## [YOUR INSTRUCTIONS]
The answer must be an exact copy of every entry.

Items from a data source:

____

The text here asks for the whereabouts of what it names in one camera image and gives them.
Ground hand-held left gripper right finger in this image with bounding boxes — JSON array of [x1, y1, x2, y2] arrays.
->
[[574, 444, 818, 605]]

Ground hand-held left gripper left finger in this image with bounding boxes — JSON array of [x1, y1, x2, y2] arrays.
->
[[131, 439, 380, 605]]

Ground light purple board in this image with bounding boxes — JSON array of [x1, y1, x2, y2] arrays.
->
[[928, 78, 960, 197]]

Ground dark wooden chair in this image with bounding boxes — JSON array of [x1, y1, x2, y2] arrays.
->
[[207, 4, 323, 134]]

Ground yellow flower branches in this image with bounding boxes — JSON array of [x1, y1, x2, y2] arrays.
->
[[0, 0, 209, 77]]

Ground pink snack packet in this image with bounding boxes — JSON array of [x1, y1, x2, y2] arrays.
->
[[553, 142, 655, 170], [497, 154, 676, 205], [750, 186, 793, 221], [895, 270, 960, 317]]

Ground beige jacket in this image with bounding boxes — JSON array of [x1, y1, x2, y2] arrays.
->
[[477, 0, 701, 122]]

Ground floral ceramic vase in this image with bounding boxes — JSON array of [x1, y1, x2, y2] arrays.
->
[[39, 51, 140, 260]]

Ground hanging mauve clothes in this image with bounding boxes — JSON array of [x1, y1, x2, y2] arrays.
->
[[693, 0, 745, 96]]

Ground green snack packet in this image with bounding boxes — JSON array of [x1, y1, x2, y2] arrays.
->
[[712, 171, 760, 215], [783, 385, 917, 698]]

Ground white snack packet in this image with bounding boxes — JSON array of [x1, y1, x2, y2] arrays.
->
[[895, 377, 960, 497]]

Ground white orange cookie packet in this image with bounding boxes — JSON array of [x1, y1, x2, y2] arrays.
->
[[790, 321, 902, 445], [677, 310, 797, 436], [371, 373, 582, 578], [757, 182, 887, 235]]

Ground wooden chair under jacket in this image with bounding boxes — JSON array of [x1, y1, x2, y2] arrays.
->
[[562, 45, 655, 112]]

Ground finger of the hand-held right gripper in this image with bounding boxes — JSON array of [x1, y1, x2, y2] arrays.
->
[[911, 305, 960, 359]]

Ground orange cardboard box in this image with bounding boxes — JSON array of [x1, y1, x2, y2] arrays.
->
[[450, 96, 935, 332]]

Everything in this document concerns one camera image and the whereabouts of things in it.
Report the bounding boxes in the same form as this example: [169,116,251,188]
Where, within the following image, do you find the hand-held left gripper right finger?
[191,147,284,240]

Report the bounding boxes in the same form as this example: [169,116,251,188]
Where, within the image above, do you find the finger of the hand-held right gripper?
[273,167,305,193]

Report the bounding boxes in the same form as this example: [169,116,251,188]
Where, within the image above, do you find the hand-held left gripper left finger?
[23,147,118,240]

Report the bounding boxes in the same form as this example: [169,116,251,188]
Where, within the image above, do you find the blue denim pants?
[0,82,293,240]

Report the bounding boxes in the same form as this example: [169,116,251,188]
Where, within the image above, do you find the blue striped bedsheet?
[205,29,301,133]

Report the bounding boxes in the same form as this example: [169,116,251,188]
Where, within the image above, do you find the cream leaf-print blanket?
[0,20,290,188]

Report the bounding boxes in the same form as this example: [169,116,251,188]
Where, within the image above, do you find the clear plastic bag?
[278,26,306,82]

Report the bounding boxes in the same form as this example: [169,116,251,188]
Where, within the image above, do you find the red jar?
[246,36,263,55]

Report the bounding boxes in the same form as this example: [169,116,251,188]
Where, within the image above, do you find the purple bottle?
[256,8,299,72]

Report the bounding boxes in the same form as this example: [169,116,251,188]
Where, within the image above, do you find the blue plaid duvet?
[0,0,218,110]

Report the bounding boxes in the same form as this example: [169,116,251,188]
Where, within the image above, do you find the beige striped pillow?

____

## [YOUR SOLUTION]
The text here asks for the whereabouts of what it names in one camera image and gives them.
Ground hand-held left gripper right finger in this image with bounding boxes — JSON array of [x1, y1, x2, y2] arrays.
->
[[574, 444, 818, 605]]

Ground hand-held left gripper left finger in this image with bounding boxes — JSON array of [x1, y1, x2, y2] arrays.
->
[[131, 439, 380, 605]]

Ground light purple board in this image with bounding boxes — JSON array of [x1, y1, x2, y2] arrays.
->
[[928, 78, 960, 197]]

Ground dark wooden chair in this image with bounding boxes — JSON array of [x1, y1, x2, y2] arrays.
->
[[207, 4, 323, 134]]

Ground yellow flower branches in this image with bounding boxes — JSON array of [x1, y1, x2, y2] arrays.
->
[[0, 0, 209, 77]]

Ground pink snack packet in this image with bounding boxes — JSON array of [x1, y1, x2, y2] arrays.
->
[[553, 142, 655, 170], [497, 154, 676, 205], [750, 186, 793, 221], [895, 270, 960, 317]]

Ground beige jacket in this image with bounding boxes — JSON array of [x1, y1, x2, y2] arrays.
->
[[477, 0, 701, 122]]

Ground floral ceramic vase in this image with bounding boxes — JSON array of [x1, y1, x2, y2] arrays.
->
[[39, 51, 140, 260]]

Ground hanging mauve clothes in this image with bounding boxes — JSON array of [x1, y1, x2, y2] arrays.
->
[[693, 0, 745, 96]]

Ground green snack packet in this image with bounding boxes — JSON array of [x1, y1, x2, y2] arrays.
->
[[712, 171, 760, 215], [783, 385, 917, 698]]

Ground white snack packet in this image with bounding boxes — JSON array of [x1, y1, x2, y2] arrays.
->
[[895, 377, 960, 497]]

Ground white orange cookie packet in this image with bounding boxes — JSON array of [x1, y1, x2, y2] arrays.
->
[[790, 321, 902, 445], [677, 310, 797, 436], [371, 373, 582, 578], [757, 182, 887, 235]]

Ground wooden chair under jacket in this image with bounding boxes — JSON array of [x1, y1, x2, y2] arrays.
->
[[562, 45, 655, 112]]

Ground finger of the hand-held right gripper in this image with bounding boxes — JSON array of [x1, y1, x2, y2] arrays.
->
[[911, 305, 960, 359]]

Ground orange cardboard box in this image with bounding boxes — JSON array of [x1, y1, x2, y2] arrays.
->
[[450, 96, 935, 332]]

Everything in this document concerns one camera image and the whereabouts of things in it.
Report the bounding boxes in the same form as this example: [169,116,251,188]
Where, within the following image, do you find the hand-held left gripper right finger?
[191,147,284,240]

Report the bounding boxes in the same form as this example: [169,116,251,188]
Where, within the image above, do you find the finger of the hand-held right gripper?
[273,167,305,193]

Report the bounding boxes in the same form as this example: [169,116,251,188]
Where, within the image above, do you find the hand-held left gripper left finger?
[23,147,118,240]

Report the bounding boxes in the same form as this example: [169,116,251,188]
Where, within the image above, do you find the blue denim pants?
[0,82,293,240]

Report the bounding boxes in the same form as this example: [169,116,251,188]
Where, within the image above, do you find the blue striped bedsheet?
[205,29,301,133]

Report the bounding boxes in the same form as this example: [169,116,251,188]
Where, within the image above, do you find the cream leaf-print blanket?
[0,20,290,188]

Report the bounding boxes in the same form as this example: [169,116,251,188]
Where, within the image above, do you find the clear plastic bag?
[278,26,306,82]

Report the bounding boxes in the same form as this example: [169,116,251,188]
Where, within the image above, do you find the red jar?
[246,36,263,55]

Report the bounding boxes in the same form as this example: [169,116,251,188]
Where, within the image above, do you find the purple bottle?
[256,8,299,72]

Report the bounding boxes in the same form as this example: [169,116,251,188]
Where, within the image above, do you find the blue plaid duvet?
[0,0,218,110]

Report the bounding boxes in the same form as this example: [169,116,251,188]
Where, within the image above, do you find the beige striped pillow?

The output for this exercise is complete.